EXERCISE DIRECTIONS:
Produce an exact transcription of the data, with the images left out.

DATA UNDER STUDY:
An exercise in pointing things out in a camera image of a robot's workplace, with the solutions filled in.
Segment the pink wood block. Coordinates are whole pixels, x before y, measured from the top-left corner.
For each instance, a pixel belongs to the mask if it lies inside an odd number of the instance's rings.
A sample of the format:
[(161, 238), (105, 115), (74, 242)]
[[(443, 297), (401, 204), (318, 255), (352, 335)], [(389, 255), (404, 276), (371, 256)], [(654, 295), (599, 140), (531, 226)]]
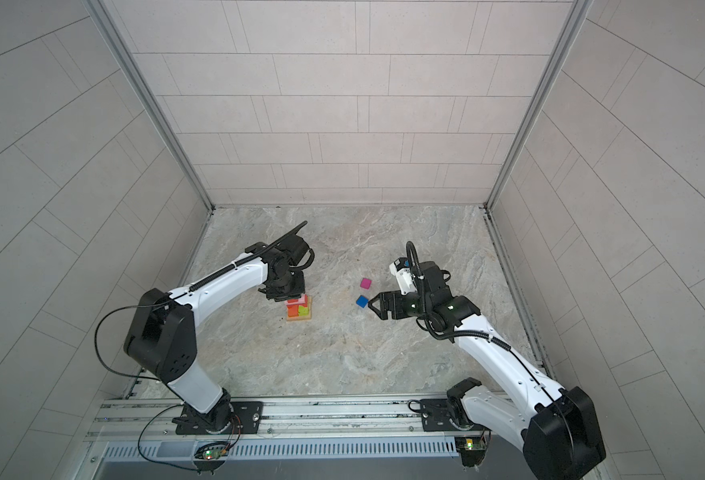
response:
[(300, 296), (296, 299), (286, 300), (286, 305), (287, 306), (306, 306), (306, 305), (308, 305), (308, 296), (306, 294), (302, 294), (302, 296)]

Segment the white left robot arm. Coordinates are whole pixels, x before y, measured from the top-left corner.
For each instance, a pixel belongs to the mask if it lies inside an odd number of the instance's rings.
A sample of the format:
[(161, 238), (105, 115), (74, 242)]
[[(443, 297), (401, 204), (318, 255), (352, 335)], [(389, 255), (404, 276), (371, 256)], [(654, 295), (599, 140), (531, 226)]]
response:
[(304, 270), (314, 250), (298, 235), (301, 225), (278, 240), (258, 242), (230, 264), (170, 292), (144, 293), (124, 340), (124, 353), (182, 400), (172, 419), (176, 433), (228, 434), (238, 412), (232, 396), (214, 382), (198, 361), (198, 333), (208, 317), (258, 288), (268, 300), (296, 300), (306, 293)]

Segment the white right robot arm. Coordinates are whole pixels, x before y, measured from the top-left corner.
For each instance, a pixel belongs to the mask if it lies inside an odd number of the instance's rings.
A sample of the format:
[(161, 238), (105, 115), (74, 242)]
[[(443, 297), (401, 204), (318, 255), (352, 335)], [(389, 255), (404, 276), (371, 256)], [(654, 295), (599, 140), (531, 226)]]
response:
[(416, 319), (433, 339), (469, 354), (507, 395), (500, 398), (473, 378), (459, 382), (447, 394), (456, 426), (480, 425), (501, 436), (538, 479), (580, 479), (606, 458), (591, 398), (524, 359), (474, 303), (451, 293), (448, 271), (404, 257), (389, 271), (398, 288), (374, 296), (369, 309), (382, 320)]

ANSWER SECTION:
An exercise in pointing things out in a camera image of a robot's workplace, with the solutions filled in.
Segment the pink wood block. Coordinates are whole pixels, x before y, measured from the top-left corner.
For each instance, a pixel belongs to the mask if it lies inside an odd number of the instance's rings.
A sample of the format:
[(161, 238), (105, 115), (74, 242)]
[[(443, 297), (401, 204), (318, 255), (352, 335)], [(389, 255), (404, 276), (371, 256)], [(654, 295), (599, 140), (531, 226)]]
response:
[(300, 296), (296, 299), (286, 300), (286, 305), (287, 306), (306, 306), (306, 305), (308, 305), (308, 296), (306, 294), (302, 294), (302, 296)]

Segment the white left robot arm. Coordinates are whole pixels, x before y, measured from the top-left corner.
For each instance, a pixel belongs to the mask if it lies inside an odd number of the instance's rings.
A sample of the format:
[(161, 238), (105, 115), (74, 242)]
[[(443, 297), (401, 204), (318, 255), (352, 335)], [(389, 255), (404, 276), (371, 256)], [(654, 295), (599, 140), (531, 226)]]
response:
[(304, 270), (314, 250), (298, 235), (301, 225), (278, 240), (258, 242), (230, 264), (170, 292), (144, 293), (124, 340), (124, 353), (182, 400), (172, 419), (176, 433), (228, 434), (238, 412), (232, 396), (214, 382), (198, 361), (198, 333), (208, 317), (258, 288), (268, 300), (296, 300), (306, 293)]

Segment the white right robot arm. Coordinates are whole pixels, x before y, measured from the top-left corner.
For each instance, a pixel belongs to the mask if it lies inside an odd number of the instance's rings.
A sample of the format:
[(161, 238), (105, 115), (74, 242)]
[[(443, 297), (401, 204), (318, 255), (352, 335)], [(389, 255), (404, 276), (371, 256)], [(654, 295), (599, 140), (531, 226)]]
response:
[(416, 319), (433, 339), (469, 354), (507, 395), (500, 398), (473, 378), (459, 382), (447, 394), (456, 426), (480, 425), (501, 436), (538, 479), (580, 479), (606, 458), (591, 398), (524, 359), (474, 303), (451, 293), (448, 271), (404, 257), (389, 271), (398, 288), (374, 296), (369, 309), (382, 320)]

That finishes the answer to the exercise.